3.については「?」と思う方がいるかもしれないが、会社に蓄積されるデータは日々更新しているのであり、一方個人情報保護法は「半年に一度でも」という「半年」が期限となっているのだ。したがってデータの蓄積が始まった段階で、報告があることが理想だが、それが無理なら「半年に一度の監査を実施する」というような流れを作ったほうが良いと思う。

 ランク分けの次に必要となることが「教育」と言いたいところだが、なかなか時間が取れないとか、一体何を教えて良いのか逆に教えて欲しい、なんて言われかねない。
よって、せめて大切なファイルには
「パスワードをかけませんか?」
とだけお伝えしたい。

 過去の漏洩事件を見てみるとデータにパスワードをかけただけで、かなり防げたケースが多かったという。そこで先ほどランクAに上げられたデータだけでも「パスワード」をかけるようにしよう。
特にデータのほとんどがマイクロソフト社のエクセルで出来ているのではないか?もしそうならば話は簡単である。エクセルやワードではファイルの保存時に簡単にパスワードをかけることが出来るのだ。※1)
上記以外のアプリケーションでもパスワード機能がついているものは多いし、もしその機能が無いとしても、圧縮ソフトにはパスワード機能のあるものが多い。圧縮の際にパスワードをかけてしまう。※2)

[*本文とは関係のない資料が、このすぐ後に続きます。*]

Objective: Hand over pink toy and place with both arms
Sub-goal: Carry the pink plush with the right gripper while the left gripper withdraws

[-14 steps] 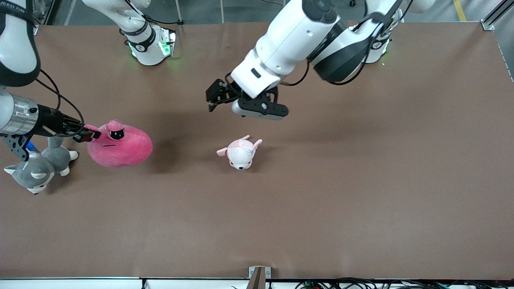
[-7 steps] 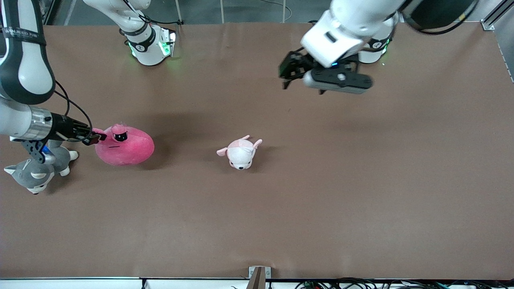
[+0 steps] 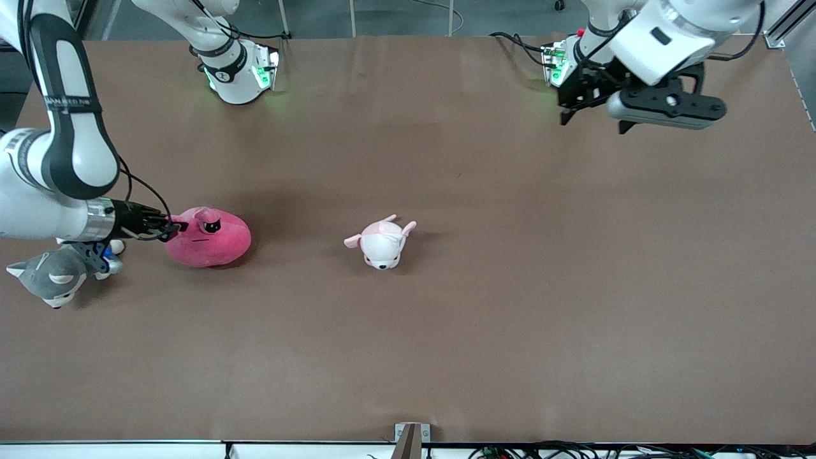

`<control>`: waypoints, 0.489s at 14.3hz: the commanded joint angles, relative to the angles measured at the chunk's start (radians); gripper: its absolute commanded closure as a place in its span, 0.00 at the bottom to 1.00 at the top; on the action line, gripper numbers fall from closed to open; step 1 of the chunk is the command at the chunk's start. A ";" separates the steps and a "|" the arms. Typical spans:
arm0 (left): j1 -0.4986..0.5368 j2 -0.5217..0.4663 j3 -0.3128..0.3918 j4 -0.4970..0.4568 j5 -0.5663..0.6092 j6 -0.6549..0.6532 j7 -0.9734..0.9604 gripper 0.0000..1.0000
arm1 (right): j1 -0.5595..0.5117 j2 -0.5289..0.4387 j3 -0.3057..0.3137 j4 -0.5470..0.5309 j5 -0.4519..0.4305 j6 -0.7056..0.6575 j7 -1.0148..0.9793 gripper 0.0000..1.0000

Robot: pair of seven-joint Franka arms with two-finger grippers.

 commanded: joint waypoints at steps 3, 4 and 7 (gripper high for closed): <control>0.139 -0.054 -0.004 -0.087 0.011 0.029 0.110 0.00 | -0.021 0.012 0.013 0.001 0.004 0.022 -0.024 0.50; 0.147 -0.045 -0.004 -0.082 0.013 0.029 0.109 0.00 | -0.019 0.011 0.013 0.002 0.004 0.023 -0.024 0.24; 0.149 -0.029 -0.004 -0.055 0.056 0.029 0.109 0.00 | -0.016 -0.006 0.011 0.018 -0.004 0.012 -0.036 0.00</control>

 最後にお伝えしたいことが「記録を残す」ということだ。これはソリューション用語で言うと「ログを残す」ということ。これは例えば「サーバー内のある特定フォルダに対してアクセスをしたユーザー名のアクセスログを残していく」なんてことをやろうと思うと、W2Kサーバー以上にバージョンアップをして、ドメインコントローラーを立てて、クライアントのプロファイルを移行して・・・。
というようなことをお勧めするつもりは無い。ノート一冊あれば済んでしまう。
 先ほどランクAでピックアップされたデータに触った人の記録を、そのノートに残していけばよいのだ。
たとえばそのデータがサーバーにあったとしよう。ノートとボールペンをサーバーの横に置いておいて(ボールペンに紐なんか付いていると尚可)そのデータにアクセスした人は「名前と日時」を記入するだけでよい。要するにそのデータに触った人が誰で、今そのデータはどこにあるのか、さえ分かれば良いのだ。
ノート一冊の記録も残せないのならば、ITソリューションを導入したとしても全く効果は期待できない。なぜならば、便利なことが増えるが、同じ数だけ面倒なことが増えるのがITソリューションなのだから。

 このように簡単なことから始めてみたらいかがであろうか。一方的な私個人の考えであるのでご意見やご感想をいただけたら幸いである。

※ 1)メニューの「ファイル」→「名前を付けて保存」→(ダイアログの右上の「ツール」)→「全般オプション」からパスワードを設定できる。
※ 2)検索エンジンで「圧縮ソフト」「パスワード」で検索してほしい。有料から無料まであらゆるソフトが出てくるので比較検討してほしい。